NAVIGATION

Globe Updates

2026-03-04

CSS renderer

Canvas renderer

0. TL;DR

The original globe used layered DOM elements plus synchronized CSS keyframes. The new globe keeps the same retro visual identity, but renders through a canvas frame loop with explicit 3D math in TypeScript.

This change made the renderer easier to reason about, easier to evolve, and less coupled to complex selector/keyframe choreography.


1. Baseline: Legacy CSS Globe

From the original CSS implementation in git history, the globe used 5 nested structural layers around the wireframe plus 21 generated wireframe elements (9 latitude rings + 12 meridian lines).

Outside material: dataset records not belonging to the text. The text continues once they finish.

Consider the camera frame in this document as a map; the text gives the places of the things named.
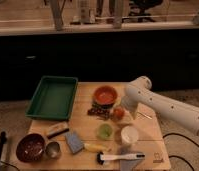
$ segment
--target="wall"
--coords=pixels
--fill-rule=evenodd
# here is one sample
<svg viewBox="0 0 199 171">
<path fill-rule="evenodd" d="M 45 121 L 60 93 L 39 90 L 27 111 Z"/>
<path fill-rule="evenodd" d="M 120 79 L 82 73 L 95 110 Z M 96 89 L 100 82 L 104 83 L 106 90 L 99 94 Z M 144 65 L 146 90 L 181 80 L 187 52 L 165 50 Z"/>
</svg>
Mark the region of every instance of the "wall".
<svg viewBox="0 0 199 171">
<path fill-rule="evenodd" d="M 31 98 L 42 75 L 199 88 L 199 29 L 0 37 L 0 100 Z"/>
</svg>

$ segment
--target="floor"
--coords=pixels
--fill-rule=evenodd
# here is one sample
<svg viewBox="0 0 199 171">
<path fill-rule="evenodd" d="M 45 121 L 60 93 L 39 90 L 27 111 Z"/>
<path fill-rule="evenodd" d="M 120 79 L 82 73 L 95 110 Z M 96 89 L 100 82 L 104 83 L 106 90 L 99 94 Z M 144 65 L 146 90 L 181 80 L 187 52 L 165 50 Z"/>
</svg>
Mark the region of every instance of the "floor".
<svg viewBox="0 0 199 171">
<path fill-rule="evenodd" d="M 157 92 L 189 104 L 199 106 L 199 89 Z M 27 134 L 31 120 L 25 117 L 29 101 L 0 102 L 0 132 L 6 131 L 8 142 L 4 146 L 2 160 L 9 161 L 10 152 L 14 152 L 17 142 Z M 167 120 L 158 114 L 162 134 L 183 134 L 197 144 L 199 138 L 188 132 L 173 121 Z M 171 135 L 165 137 L 165 144 L 169 155 L 178 155 L 186 159 L 196 171 L 199 171 L 199 148 L 187 139 Z M 190 167 L 181 159 L 171 158 L 171 171 L 189 171 Z"/>
<path fill-rule="evenodd" d="M 96 12 L 96 1 L 89 1 L 90 9 Z M 124 17 L 128 16 L 129 0 L 124 0 Z M 199 0 L 163 0 L 161 5 L 147 10 L 156 21 L 190 21 L 199 11 Z M 69 25 L 76 15 L 76 0 L 66 0 L 63 10 L 65 25 Z M 109 17 L 108 0 L 104 3 L 104 10 L 100 23 Z M 49 5 L 44 0 L 0 0 L 0 28 L 24 28 L 53 26 L 53 18 Z"/>
</svg>

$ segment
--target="orange bowl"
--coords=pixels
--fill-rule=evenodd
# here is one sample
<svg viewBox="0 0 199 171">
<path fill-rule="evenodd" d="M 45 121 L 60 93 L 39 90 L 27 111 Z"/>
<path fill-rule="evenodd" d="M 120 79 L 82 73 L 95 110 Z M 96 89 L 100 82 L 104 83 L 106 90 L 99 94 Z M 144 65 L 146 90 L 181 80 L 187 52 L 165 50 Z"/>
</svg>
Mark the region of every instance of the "orange bowl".
<svg viewBox="0 0 199 171">
<path fill-rule="evenodd" d="M 113 105 L 117 99 L 117 91 L 111 86 L 101 86 L 95 90 L 93 98 L 98 105 Z"/>
</svg>

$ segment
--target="banana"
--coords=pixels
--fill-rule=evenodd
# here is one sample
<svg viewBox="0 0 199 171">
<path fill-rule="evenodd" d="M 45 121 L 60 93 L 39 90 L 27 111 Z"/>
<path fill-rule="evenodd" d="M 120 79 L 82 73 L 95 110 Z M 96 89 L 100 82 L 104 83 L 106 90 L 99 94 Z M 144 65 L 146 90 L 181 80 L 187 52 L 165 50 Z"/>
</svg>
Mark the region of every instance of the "banana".
<svg viewBox="0 0 199 171">
<path fill-rule="evenodd" d="M 89 144 L 89 143 L 84 143 L 84 147 L 86 150 L 90 151 L 90 152 L 101 152 L 101 151 L 110 151 L 111 149 L 108 147 L 105 147 L 103 145 L 98 145 L 98 144 Z"/>
</svg>

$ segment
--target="small bowl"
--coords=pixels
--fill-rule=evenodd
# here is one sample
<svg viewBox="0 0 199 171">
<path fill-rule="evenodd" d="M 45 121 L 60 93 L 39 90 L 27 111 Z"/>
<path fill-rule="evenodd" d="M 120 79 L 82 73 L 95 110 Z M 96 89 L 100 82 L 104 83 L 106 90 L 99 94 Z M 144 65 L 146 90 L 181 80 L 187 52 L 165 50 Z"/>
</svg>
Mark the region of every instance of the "small bowl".
<svg viewBox="0 0 199 171">
<path fill-rule="evenodd" d="M 100 106 L 112 106 L 117 99 L 117 91 L 111 86 L 101 86 L 95 90 L 93 99 Z"/>
<path fill-rule="evenodd" d="M 61 155 L 60 144 L 56 141 L 52 141 L 46 145 L 45 153 L 49 158 L 59 158 Z"/>
<path fill-rule="evenodd" d="M 101 140 L 109 140 L 113 133 L 113 129 L 109 124 L 102 124 L 98 127 L 97 137 Z"/>
<path fill-rule="evenodd" d="M 18 143 L 16 155 L 22 162 L 35 162 L 42 158 L 44 149 L 44 138 L 40 134 L 29 134 Z"/>
</svg>

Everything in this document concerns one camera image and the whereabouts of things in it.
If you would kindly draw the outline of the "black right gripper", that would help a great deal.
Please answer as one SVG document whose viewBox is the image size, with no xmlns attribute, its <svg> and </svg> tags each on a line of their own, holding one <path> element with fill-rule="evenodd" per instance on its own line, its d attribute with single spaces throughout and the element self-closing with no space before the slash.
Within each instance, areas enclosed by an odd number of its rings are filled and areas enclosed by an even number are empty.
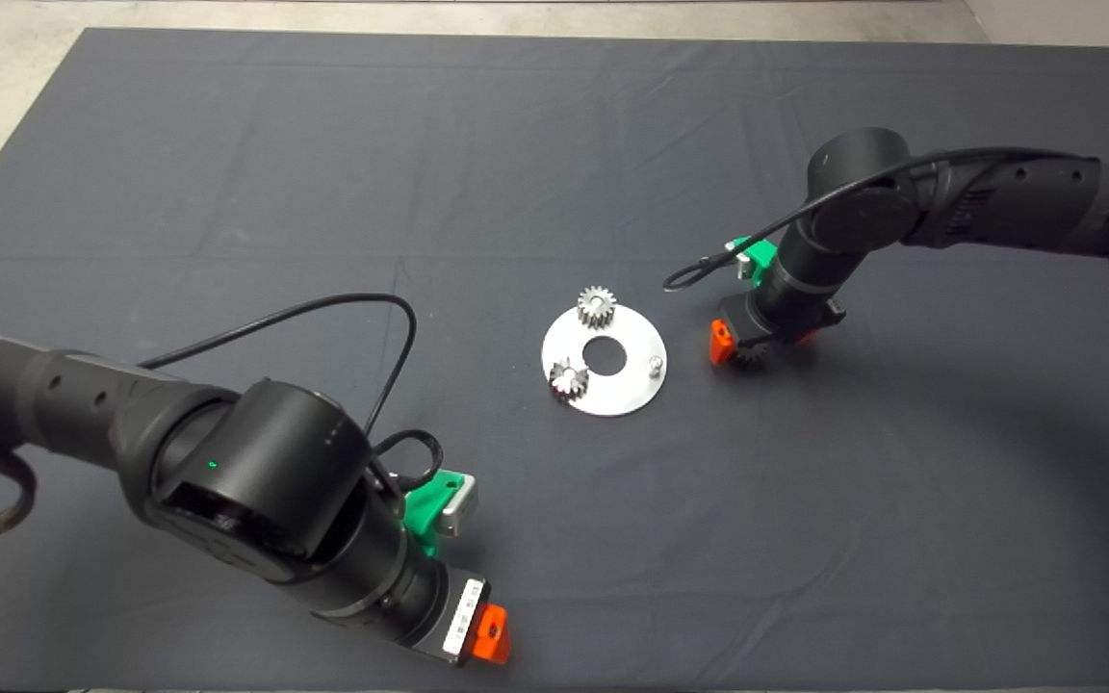
<svg viewBox="0 0 1109 693">
<path fill-rule="evenodd" d="M 711 324 L 711 363 L 722 367 L 735 349 L 756 349 L 771 343 L 806 346 L 820 329 L 836 327 L 846 310 L 835 288 L 797 281 L 782 262 L 771 259 L 759 272 L 751 291 L 728 295 L 718 303 L 720 320 Z"/>
</svg>

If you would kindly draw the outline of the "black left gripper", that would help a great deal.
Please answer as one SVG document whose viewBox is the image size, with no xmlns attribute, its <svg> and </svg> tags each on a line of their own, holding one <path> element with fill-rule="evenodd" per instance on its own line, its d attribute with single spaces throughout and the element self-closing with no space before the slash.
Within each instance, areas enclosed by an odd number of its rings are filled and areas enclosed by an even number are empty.
<svg viewBox="0 0 1109 693">
<path fill-rule="evenodd" d="M 484 575 L 419 553 L 406 558 L 391 587 L 364 611 L 362 623 L 379 639 L 449 665 L 467 665 L 472 646 L 474 658 L 506 665 L 509 614 L 489 603 L 489 597 L 492 584 Z"/>
</svg>

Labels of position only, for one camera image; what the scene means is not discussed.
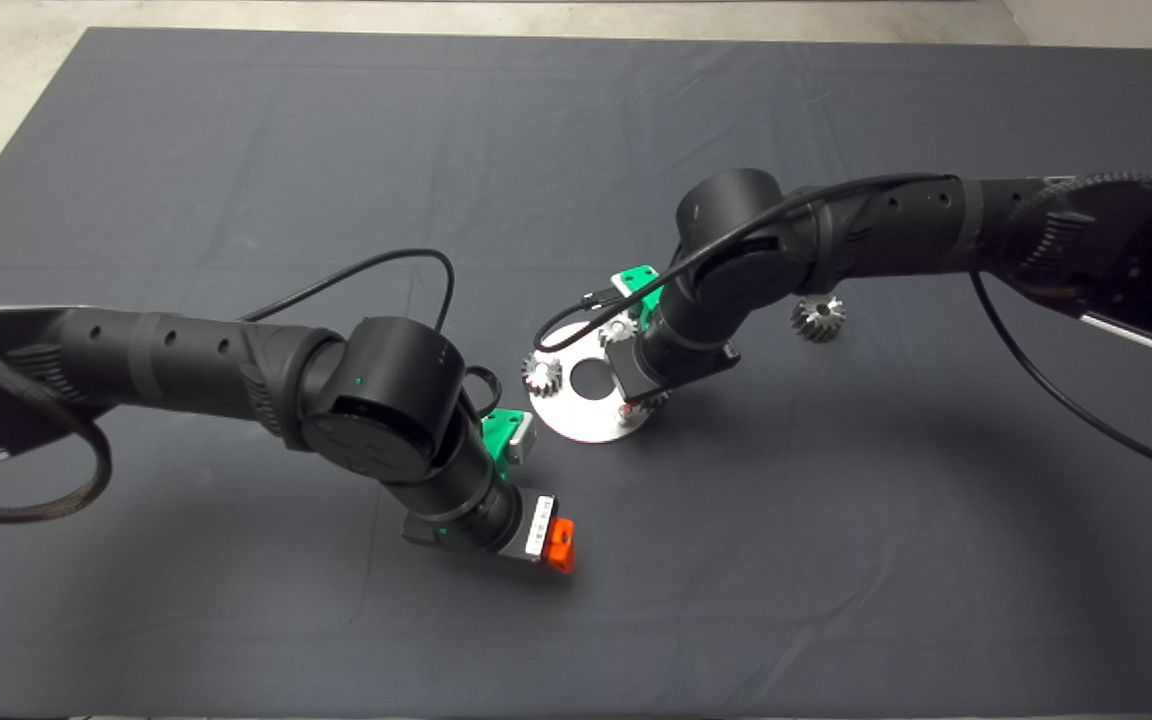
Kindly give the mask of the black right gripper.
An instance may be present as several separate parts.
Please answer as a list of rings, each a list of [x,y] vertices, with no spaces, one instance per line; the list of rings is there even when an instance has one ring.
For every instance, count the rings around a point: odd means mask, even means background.
[[[727,372],[741,361],[732,342],[696,348],[669,328],[652,327],[627,340],[604,347],[614,387],[626,404],[617,407],[617,419],[630,420],[635,404],[650,404],[654,397]]]

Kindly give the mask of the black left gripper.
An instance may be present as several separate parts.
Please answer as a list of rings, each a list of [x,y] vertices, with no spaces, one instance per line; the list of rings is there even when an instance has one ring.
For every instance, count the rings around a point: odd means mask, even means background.
[[[559,505],[553,493],[493,486],[483,501],[457,518],[420,520],[410,511],[403,521],[403,539],[425,548],[488,553],[570,574],[575,524],[570,518],[558,518]]]

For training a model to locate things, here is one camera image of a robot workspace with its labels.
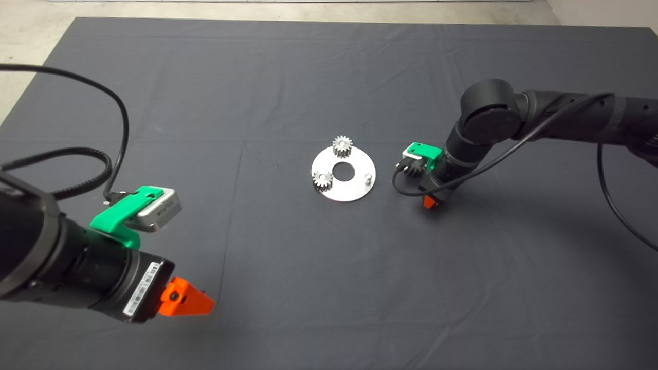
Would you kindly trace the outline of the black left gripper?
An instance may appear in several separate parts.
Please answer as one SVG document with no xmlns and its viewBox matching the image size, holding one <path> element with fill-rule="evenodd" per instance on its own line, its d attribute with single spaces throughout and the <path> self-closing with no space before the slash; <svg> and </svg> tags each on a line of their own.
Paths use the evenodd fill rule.
<svg viewBox="0 0 658 370">
<path fill-rule="evenodd" d="M 89 309 L 126 323 L 163 316 L 208 315 L 215 301 L 186 279 L 173 277 L 167 258 L 125 248 L 110 237 L 66 221 L 57 262 L 67 262 L 57 283 L 57 304 Z"/>
</svg>

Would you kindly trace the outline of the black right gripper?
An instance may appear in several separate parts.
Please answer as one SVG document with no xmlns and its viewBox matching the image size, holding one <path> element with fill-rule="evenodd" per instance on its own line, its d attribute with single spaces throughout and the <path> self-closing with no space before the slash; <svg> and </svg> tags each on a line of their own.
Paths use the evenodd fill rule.
<svg viewBox="0 0 658 370">
<path fill-rule="evenodd" d="M 468 175 L 476 168 L 476 162 L 466 162 L 450 154 L 441 154 L 432 170 L 427 170 L 421 177 L 419 190 L 426 191 L 445 185 L 461 176 Z M 438 202 L 430 196 L 423 197 L 423 208 L 435 209 Z"/>
</svg>

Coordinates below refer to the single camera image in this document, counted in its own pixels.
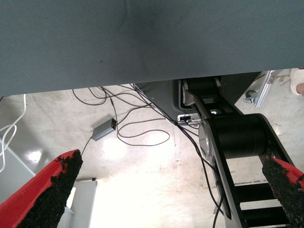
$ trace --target white floor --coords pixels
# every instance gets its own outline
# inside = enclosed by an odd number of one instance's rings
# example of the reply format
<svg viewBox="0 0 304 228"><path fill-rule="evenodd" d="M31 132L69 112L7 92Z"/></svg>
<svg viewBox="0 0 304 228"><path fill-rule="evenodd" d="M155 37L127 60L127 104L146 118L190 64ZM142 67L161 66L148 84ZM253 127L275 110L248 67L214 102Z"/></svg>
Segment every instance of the white floor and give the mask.
<svg viewBox="0 0 304 228"><path fill-rule="evenodd" d="M284 82L275 81L262 108L256 109L244 103L242 98L236 105L246 114L264 114L296 166L303 170L304 98L293 95L289 83L282 85ZM107 88L116 93L126 90L118 86ZM76 94L87 102L96 103L97 99L88 89L76 90ZM122 98L141 104L131 96ZM113 101L118 119L121 119L131 107L116 98ZM94 127L114 117L110 101L101 106L87 106L76 100L71 90L27 95L27 105L11 148L34 172L63 152L76 148L82 150ZM3 98L0 103L1 126L11 123L21 112L20 95ZM152 118L159 116L150 109L139 109L130 114L126 123ZM215 207L193 146L165 120L128 126L122 133L134 135L149 129L165 130L171 137L159 146L131 147L111 133L97 142L91 141L86 148L78 178L99 179L91 227L212 227ZM164 133L151 132L128 142L157 143L165 138ZM229 166L235 183L265 179L261 171L256 172L261 168L258 159L242 162L234 159L229 161ZM245 179L243 170L248 170L250 179ZM225 227L221 215L217 227Z"/></svg>

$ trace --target white cable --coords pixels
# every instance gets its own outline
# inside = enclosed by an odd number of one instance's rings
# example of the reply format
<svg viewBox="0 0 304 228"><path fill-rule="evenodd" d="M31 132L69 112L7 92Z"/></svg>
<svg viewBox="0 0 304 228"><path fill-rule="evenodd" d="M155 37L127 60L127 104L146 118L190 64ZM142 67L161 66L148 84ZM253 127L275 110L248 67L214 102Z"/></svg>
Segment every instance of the white cable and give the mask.
<svg viewBox="0 0 304 228"><path fill-rule="evenodd" d="M24 94L23 95L23 103L24 103L24 110L23 110L23 113L21 114L21 116L18 117L17 120L15 120L15 122L13 122L11 125L8 125L8 126L5 126L3 128L0 129L0 131L4 130L5 128L7 128L7 130L5 131L4 135L3 135L3 138L2 138L2 151L0 153L0 156L2 155L2 159L3 159L3 166L2 168L0 169L0 173L4 170L5 168L5 150L7 149L7 147L9 146L10 144L10 141L13 139L13 137L15 136L15 133L16 133L16 130L17 130L17 126L16 126L16 123L24 116L25 114L25 111L27 109L27 102L26 102L26 95ZM5 138L6 138L6 135L9 133L9 131L12 129L12 128L15 128L14 129L14 132L13 132L13 135L10 137L8 143L6 144L6 146L4 147L4 144L5 144Z"/></svg>

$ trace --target gray fabric surface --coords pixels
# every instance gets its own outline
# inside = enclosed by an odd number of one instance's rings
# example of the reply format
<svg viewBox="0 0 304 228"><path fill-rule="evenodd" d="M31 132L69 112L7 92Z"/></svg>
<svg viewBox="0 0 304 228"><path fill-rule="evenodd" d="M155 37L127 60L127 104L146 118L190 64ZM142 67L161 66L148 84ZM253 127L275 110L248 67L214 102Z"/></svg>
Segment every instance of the gray fabric surface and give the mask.
<svg viewBox="0 0 304 228"><path fill-rule="evenodd" d="M2 0L0 95L303 65L302 0Z"/></svg>

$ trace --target black metal frame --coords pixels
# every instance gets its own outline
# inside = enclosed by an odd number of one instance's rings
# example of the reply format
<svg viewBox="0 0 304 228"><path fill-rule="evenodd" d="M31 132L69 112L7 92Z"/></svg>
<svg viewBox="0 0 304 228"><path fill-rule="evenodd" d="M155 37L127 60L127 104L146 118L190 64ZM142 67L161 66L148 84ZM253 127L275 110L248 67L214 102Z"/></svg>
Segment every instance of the black metal frame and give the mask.
<svg viewBox="0 0 304 228"><path fill-rule="evenodd" d="M208 138L205 157L218 170L219 175L213 174L218 193L224 196L222 205L226 227L289 224L282 207L242 210L242 202L272 200L275 197L268 183L235 186L226 161L229 158L259 156L263 162L267 155L274 155L293 164L268 120L261 114L242 114L231 105L221 95L216 77L186 79L184 83L202 119L199 136L201 139ZM202 140L200 146L202 150L207 147Z"/></svg>

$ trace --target black cylindrical motor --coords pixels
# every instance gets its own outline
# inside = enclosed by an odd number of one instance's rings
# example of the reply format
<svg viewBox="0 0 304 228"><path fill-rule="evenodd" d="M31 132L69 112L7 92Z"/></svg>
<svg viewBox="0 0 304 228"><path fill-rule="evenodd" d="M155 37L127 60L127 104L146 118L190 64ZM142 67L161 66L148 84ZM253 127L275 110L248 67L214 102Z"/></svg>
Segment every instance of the black cylindrical motor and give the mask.
<svg viewBox="0 0 304 228"><path fill-rule="evenodd" d="M265 148L265 132L255 114L212 119L226 159L259 156Z"/></svg>

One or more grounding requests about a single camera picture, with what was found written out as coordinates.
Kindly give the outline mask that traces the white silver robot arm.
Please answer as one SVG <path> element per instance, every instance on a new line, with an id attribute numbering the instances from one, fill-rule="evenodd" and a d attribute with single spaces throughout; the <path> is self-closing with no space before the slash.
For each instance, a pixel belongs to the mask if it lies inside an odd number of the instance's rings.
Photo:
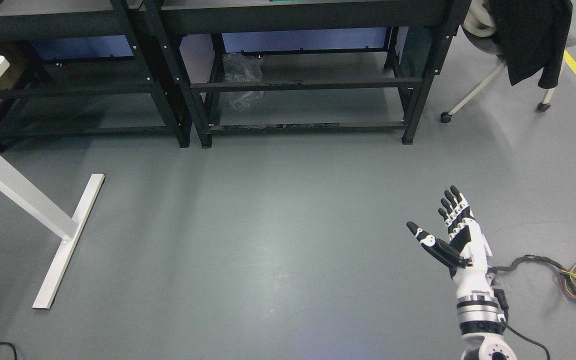
<path id="1" fill-rule="evenodd" d="M 462 360 L 516 360 L 504 338 L 509 305 L 505 291 L 473 293 L 457 299 L 457 319 L 466 346 Z"/>

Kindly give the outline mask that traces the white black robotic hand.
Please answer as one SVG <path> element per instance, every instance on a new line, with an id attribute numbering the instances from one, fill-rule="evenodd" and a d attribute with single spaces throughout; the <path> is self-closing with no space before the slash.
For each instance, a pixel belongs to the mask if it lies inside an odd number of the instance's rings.
<path id="1" fill-rule="evenodd" d="M 423 250 L 448 269 L 460 292 L 490 293 L 487 271 L 492 252 L 470 202 L 457 187 L 450 186 L 440 203 L 438 213 L 448 240 L 429 233 L 413 221 L 407 221 L 406 227 Z"/>

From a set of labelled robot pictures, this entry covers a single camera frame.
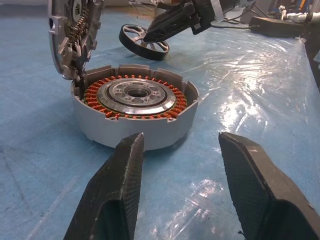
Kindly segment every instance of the gray motor casing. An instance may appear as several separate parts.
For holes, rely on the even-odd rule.
[[[88,139],[100,144],[116,147],[121,139],[135,133],[144,134],[144,150],[154,150],[168,147],[182,138],[192,127],[198,107],[199,92],[191,82],[183,82],[183,77],[164,70],[150,70],[145,65],[120,65],[119,68],[105,66],[86,72],[84,86],[121,74],[144,74],[151,78],[162,79],[179,88],[185,95],[188,106],[176,118],[133,119],[126,117],[107,118],[106,114],[86,105],[82,101],[80,91],[71,83],[71,93],[75,117],[80,129]]]

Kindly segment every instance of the workbench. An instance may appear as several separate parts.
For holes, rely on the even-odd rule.
[[[113,149],[92,142],[73,115],[70,81],[53,65],[45,7],[0,6],[1,212],[4,240],[63,239],[85,187]],[[232,132],[259,143],[320,213],[320,94],[303,41],[250,30],[190,29],[156,62],[118,40],[149,21],[105,10],[86,69],[164,68],[200,93],[193,127],[144,155],[137,240],[243,240],[218,142]]]

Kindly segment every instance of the black wheel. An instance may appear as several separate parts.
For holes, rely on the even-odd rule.
[[[169,45],[165,41],[144,42],[146,30],[146,28],[138,25],[123,25],[119,33],[119,40],[127,49],[140,57],[162,61],[170,50]]]

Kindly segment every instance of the blue mat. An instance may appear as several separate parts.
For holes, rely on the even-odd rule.
[[[51,58],[45,12],[0,16],[5,240],[62,239],[88,181],[113,152],[88,140],[76,124],[70,82]],[[168,41],[166,60],[155,62],[118,40],[123,24],[146,27],[148,21],[106,11],[101,22],[87,69],[161,67],[200,92],[187,136],[145,153],[135,239],[244,239],[218,143],[221,131],[261,144],[320,213],[320,95],[300,39],[215,28],[193,36],[188,29]]]

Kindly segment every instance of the copper winding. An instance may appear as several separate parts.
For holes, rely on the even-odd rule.
[[[167,82],[163,82],[160,79],[156,79],[154,77],[150,79],[149,76],[145,76],[144,79],[163,84],[164,86],[172,90],[176,99],[175,105],[172,108],[157,115],[128,115],[128,114],[123,114],[123,113],[108,109],[104,105],[101,105],[101,103],[98,101],[98,98],[97,98],[98,89],[105,83],[108,83],[110,81],[117,80],[117,79],[122,79],[122,78],[127,79],[129,78],[129,75],[123,75],[123,76],[118,75],[117,77],[110,76],[110,77],[106,77],[104,79],[98,80],[93,84],[91,84],[84,93],[85,104],[87,104],[88,106],[92,107],[97,111],[105,113],[106,118],[115,118],[115,119],[118,119],[119,117],[133,118],[133,119],[161,119],[161,118],[175,119],[188,106],[185,95],[177,87]]]

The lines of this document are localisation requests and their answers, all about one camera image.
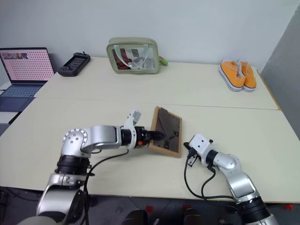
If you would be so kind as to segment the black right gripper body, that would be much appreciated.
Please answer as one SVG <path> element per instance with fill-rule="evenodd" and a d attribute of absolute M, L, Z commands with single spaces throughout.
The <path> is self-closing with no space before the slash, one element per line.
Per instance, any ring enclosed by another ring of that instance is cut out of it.
<path fill-rule="evenodd" d="M 190 165 L 193 165 L 195 161 L 199 158 L 199 154 L 194 148 L 190 149 L 189 156 L 190 156 L 189 158 Z"/>

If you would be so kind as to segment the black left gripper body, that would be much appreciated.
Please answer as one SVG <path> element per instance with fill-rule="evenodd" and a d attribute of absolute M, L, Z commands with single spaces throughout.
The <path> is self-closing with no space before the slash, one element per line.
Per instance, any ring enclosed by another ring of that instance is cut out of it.
<path fill-rule="evenodd" d="M 135 131 L 136 131 L 136 143 L 135 143 L 136 147 L 143 147 L 148 145 L 151 142 L 152 136 L 150 131 L 140 126 L 136 126 Z"/>

Motion was driven by 4 concurrent animation tracks with pointer-driven transforms layered on top.

Strengths:

  • Visual behavior was mostly declarative.
  • Individual layers were easy to inspect in DevTools.
  • Styling changes were quick for simple cases.

Limitations:

  • Renderer behavior was split across many selectors and keyframes.
  • Coordination across axes and wobble layers became harder to maintain.
  • Adding new rendering effects meant adding more DOM/CSS complexity.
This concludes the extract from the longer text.